Give the number of lines in these entries that contain the string "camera", with no further comment.

(Records excerpted from a collection)
::::

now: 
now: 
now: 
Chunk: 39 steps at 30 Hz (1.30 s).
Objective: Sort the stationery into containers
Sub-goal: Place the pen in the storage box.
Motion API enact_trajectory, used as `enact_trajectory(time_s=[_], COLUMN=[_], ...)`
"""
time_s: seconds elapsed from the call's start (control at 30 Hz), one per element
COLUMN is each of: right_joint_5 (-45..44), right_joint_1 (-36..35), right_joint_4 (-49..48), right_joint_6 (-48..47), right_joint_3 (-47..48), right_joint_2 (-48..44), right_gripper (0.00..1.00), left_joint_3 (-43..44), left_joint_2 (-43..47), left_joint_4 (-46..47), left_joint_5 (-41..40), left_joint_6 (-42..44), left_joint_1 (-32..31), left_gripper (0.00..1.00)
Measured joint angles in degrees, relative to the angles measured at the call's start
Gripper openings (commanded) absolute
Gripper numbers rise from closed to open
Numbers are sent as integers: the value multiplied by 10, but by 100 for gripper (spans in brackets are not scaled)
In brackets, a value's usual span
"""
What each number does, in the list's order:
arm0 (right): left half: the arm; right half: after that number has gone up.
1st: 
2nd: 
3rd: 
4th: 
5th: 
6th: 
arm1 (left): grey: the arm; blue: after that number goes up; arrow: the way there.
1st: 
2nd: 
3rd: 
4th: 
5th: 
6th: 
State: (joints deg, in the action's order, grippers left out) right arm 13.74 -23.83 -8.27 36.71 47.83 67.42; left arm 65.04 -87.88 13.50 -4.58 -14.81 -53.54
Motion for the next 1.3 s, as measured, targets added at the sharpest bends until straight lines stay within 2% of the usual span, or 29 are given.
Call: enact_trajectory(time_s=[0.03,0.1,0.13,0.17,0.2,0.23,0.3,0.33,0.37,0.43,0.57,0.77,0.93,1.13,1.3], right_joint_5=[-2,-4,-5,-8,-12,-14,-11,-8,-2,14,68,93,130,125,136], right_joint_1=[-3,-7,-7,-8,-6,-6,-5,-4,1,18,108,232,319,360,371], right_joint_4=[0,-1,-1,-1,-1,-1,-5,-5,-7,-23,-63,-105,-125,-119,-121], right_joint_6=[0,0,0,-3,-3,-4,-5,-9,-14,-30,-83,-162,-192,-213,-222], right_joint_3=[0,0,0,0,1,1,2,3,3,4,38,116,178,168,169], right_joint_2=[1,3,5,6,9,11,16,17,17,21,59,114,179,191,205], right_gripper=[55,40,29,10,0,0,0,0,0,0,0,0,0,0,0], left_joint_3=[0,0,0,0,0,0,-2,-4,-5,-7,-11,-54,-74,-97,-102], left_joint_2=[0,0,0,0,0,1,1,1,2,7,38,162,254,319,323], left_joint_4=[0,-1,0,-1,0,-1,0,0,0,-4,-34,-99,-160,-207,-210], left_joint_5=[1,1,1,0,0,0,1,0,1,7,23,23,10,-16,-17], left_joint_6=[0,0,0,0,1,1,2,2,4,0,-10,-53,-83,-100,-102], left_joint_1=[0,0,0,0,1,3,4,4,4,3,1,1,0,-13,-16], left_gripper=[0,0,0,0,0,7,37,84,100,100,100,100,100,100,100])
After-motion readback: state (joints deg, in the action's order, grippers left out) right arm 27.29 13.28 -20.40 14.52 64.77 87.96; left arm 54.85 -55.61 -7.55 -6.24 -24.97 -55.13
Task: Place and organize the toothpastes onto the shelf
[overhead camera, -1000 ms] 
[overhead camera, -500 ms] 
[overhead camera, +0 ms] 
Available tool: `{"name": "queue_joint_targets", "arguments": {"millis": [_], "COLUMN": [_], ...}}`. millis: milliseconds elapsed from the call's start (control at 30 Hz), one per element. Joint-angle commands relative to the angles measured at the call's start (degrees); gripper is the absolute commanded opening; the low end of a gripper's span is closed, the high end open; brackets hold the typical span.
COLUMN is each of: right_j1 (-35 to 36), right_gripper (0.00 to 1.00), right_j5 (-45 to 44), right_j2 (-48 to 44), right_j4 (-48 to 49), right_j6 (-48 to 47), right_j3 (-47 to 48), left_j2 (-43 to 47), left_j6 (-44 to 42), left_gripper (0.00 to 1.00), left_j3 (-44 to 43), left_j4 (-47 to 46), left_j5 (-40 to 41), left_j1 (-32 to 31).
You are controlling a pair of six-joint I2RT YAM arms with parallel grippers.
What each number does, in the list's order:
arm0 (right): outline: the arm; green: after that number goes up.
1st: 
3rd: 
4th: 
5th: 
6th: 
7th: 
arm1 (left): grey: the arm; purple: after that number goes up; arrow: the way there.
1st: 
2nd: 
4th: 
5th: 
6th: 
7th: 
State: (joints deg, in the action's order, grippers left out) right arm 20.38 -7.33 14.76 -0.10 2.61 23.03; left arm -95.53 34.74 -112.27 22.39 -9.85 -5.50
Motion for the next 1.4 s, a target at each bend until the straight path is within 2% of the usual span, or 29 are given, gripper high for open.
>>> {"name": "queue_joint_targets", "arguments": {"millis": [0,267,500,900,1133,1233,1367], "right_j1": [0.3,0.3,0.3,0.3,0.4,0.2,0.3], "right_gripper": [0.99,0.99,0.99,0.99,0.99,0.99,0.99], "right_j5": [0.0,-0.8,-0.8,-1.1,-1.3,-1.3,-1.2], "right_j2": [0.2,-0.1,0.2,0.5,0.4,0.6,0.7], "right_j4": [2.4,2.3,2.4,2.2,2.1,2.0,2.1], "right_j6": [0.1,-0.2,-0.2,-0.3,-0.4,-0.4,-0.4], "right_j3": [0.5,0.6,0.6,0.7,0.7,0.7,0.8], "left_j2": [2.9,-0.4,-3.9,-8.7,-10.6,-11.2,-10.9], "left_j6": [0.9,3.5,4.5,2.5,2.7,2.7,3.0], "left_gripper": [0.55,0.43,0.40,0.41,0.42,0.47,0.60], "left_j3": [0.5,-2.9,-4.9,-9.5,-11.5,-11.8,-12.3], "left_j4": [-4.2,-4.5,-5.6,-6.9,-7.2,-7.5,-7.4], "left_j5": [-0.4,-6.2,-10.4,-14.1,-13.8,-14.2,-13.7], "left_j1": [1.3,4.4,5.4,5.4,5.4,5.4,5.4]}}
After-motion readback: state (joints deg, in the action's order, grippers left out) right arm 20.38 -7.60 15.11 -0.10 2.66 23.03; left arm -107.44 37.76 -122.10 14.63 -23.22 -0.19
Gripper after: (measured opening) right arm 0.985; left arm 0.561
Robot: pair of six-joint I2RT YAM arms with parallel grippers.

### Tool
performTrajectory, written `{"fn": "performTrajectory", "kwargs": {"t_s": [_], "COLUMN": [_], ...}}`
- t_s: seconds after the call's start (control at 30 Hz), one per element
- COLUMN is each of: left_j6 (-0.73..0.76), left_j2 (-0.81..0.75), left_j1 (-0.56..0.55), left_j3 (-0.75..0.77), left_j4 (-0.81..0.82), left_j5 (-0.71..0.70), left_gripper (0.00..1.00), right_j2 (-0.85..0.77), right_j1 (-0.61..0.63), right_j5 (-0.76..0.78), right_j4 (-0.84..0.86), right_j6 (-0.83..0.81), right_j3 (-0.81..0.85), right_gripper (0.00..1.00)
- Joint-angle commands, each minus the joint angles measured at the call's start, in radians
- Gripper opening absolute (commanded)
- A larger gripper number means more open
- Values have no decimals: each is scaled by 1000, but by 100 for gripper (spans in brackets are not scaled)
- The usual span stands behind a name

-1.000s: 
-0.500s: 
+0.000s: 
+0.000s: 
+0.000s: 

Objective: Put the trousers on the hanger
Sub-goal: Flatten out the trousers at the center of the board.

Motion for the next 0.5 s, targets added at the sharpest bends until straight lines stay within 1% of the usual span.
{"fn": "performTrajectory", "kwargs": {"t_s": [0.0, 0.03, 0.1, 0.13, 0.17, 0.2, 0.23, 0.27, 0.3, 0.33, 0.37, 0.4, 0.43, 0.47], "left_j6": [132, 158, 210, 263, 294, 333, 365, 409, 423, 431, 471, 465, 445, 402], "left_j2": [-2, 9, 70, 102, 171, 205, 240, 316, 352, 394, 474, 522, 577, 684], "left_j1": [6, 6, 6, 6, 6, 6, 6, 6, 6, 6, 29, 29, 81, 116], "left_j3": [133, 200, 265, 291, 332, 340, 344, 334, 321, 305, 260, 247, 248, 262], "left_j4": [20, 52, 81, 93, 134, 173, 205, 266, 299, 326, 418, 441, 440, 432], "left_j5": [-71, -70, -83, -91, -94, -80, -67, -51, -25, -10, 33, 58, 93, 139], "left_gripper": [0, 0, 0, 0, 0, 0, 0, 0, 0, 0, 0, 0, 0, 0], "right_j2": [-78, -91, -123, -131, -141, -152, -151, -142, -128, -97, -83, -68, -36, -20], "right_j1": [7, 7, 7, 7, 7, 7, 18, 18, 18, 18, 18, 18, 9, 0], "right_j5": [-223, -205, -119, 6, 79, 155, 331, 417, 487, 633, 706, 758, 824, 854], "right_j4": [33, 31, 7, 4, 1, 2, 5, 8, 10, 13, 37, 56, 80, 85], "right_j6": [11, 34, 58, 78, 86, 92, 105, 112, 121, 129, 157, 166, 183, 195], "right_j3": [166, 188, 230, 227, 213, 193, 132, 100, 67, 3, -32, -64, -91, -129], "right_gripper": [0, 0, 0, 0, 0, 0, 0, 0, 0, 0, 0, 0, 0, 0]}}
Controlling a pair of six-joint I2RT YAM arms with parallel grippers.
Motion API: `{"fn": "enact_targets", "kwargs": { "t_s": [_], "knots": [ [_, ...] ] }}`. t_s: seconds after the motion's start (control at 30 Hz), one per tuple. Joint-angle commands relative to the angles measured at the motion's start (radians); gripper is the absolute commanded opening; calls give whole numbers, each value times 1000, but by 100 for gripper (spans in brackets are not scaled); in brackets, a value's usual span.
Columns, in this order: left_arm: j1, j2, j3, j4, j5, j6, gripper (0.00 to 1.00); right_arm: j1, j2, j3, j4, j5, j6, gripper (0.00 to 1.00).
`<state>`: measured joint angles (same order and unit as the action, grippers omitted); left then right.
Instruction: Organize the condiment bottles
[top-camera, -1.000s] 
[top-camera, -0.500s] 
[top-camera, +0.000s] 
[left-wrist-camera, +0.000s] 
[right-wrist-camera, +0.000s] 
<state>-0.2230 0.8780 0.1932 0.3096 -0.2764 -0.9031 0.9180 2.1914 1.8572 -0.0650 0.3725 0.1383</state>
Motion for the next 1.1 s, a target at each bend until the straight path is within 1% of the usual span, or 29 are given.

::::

# Answer below
8